Both the line below containing "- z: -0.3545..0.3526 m" and the line containing "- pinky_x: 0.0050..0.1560", along with every line between them, should be repeated exactly; no other line belongs in the answer.

━━━ Dataset records ━━━

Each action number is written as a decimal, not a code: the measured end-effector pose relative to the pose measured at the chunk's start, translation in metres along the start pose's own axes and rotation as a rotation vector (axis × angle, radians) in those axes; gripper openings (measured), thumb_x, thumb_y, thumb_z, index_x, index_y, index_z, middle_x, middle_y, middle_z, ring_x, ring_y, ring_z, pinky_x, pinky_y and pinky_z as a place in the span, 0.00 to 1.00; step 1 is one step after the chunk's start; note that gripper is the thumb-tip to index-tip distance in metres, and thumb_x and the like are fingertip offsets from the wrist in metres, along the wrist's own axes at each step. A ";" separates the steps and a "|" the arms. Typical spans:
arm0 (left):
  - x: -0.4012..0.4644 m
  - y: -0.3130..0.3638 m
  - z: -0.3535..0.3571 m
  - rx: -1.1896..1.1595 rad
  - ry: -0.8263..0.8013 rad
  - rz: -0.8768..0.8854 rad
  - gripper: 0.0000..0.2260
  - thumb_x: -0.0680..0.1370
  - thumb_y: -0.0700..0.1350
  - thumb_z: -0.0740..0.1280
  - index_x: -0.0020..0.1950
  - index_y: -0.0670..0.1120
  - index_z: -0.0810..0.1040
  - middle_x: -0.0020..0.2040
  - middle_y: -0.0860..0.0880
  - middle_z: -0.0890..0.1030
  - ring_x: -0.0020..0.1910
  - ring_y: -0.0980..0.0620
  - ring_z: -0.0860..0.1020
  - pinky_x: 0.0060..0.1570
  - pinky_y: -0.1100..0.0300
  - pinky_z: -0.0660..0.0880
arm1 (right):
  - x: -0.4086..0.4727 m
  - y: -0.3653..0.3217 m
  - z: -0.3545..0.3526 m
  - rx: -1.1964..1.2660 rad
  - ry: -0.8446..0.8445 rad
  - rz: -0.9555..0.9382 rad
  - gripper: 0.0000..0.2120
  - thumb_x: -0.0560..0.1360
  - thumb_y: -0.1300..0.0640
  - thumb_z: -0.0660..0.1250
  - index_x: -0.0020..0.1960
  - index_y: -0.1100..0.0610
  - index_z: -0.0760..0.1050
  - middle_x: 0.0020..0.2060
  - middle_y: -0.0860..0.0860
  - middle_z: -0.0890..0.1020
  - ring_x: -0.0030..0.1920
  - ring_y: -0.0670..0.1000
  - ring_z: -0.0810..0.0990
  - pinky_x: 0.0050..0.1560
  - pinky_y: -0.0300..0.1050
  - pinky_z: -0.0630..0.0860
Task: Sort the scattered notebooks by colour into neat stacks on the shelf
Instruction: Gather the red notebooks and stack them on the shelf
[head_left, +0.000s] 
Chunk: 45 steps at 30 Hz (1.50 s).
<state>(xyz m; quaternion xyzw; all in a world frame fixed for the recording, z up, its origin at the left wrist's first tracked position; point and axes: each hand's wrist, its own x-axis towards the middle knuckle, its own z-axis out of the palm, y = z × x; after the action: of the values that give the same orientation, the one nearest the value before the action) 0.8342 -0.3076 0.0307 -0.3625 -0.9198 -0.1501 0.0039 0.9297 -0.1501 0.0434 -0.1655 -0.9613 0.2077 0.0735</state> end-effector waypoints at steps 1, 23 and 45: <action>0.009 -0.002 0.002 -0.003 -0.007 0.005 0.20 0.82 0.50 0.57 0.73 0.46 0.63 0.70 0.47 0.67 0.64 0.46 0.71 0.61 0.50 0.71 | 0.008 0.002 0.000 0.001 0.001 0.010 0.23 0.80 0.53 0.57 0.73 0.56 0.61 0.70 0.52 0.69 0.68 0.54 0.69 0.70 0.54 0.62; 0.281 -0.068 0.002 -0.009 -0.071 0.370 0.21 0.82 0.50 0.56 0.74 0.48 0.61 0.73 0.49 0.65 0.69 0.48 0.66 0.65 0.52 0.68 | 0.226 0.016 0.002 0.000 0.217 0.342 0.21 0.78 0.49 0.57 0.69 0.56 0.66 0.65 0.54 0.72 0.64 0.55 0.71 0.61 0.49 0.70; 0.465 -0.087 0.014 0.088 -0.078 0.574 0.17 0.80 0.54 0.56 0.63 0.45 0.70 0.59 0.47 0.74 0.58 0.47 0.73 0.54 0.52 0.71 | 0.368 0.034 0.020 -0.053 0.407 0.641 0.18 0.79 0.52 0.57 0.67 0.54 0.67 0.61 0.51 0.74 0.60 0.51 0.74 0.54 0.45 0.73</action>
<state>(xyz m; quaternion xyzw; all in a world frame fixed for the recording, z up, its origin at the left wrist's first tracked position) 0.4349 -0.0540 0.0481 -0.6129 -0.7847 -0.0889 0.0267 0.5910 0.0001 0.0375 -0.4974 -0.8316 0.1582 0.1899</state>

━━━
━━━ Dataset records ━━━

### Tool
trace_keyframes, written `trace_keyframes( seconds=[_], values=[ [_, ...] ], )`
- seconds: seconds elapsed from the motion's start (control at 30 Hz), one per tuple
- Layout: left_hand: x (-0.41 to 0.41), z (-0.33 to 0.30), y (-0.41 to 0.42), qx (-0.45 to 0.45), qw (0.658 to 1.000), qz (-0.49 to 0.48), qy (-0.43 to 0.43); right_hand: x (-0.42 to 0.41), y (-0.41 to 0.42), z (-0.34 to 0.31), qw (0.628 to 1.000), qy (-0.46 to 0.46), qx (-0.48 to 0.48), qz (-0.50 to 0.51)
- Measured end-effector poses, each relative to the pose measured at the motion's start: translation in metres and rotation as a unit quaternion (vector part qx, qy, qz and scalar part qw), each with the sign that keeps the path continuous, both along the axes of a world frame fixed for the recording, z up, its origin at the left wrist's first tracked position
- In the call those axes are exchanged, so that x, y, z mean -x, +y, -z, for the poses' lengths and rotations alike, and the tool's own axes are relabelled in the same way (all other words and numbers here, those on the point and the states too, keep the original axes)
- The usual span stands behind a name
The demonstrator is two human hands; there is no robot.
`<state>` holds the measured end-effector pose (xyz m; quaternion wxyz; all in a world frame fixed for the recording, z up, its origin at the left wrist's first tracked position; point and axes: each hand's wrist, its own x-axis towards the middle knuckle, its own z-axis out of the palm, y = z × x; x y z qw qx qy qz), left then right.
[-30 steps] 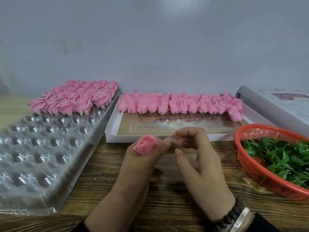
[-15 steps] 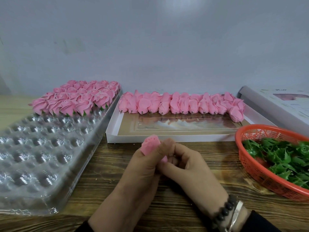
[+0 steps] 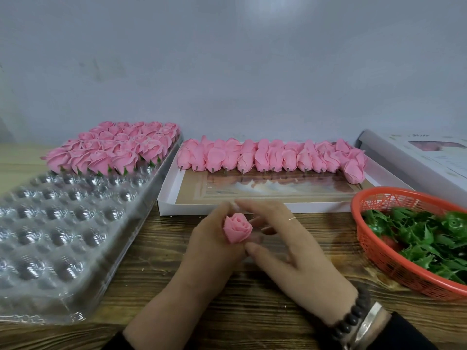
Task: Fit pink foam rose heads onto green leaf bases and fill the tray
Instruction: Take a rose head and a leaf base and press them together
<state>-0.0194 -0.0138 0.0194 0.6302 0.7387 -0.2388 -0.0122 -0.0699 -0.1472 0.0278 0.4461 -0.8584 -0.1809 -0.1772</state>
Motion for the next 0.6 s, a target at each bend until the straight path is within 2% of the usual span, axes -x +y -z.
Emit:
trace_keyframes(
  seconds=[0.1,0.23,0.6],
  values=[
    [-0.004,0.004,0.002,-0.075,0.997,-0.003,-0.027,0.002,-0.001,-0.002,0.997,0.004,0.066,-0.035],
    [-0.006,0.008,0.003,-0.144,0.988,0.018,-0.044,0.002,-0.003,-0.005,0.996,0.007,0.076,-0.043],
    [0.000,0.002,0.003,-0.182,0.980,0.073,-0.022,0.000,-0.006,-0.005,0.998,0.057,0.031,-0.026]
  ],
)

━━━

• Answer to this task:
  - z: -0.3545..0.3526 m
  - rx: -1.1964..1.2660 rad
  - ry: -0.8446..0.8445 rad
  - rz: -0.9555..0.9382 rad
  - gripper: 0.0000..0.2120
  - thumb_x: -0.0560..0.1360
  - thumb_y: -0.1300..0.0640
  - thumb_z: -0.0660..0.1250
  - index_x: -0.0020..0.1960
  - index_y: -0.1100..0.0610
  - index_z: -0.0760..0.1050
  - middle_x: 0.0020..0.2060
  - middle_y: -0.0860..0.0860
  - middle_z: -0.0890..0.1020
  - ring_x: -0.0030..0.1920
  - ring_y: -0.0670..0.1000
  - ring_z: -0.0810..0.0990
  - pinky_x: 0.0050..0.1560

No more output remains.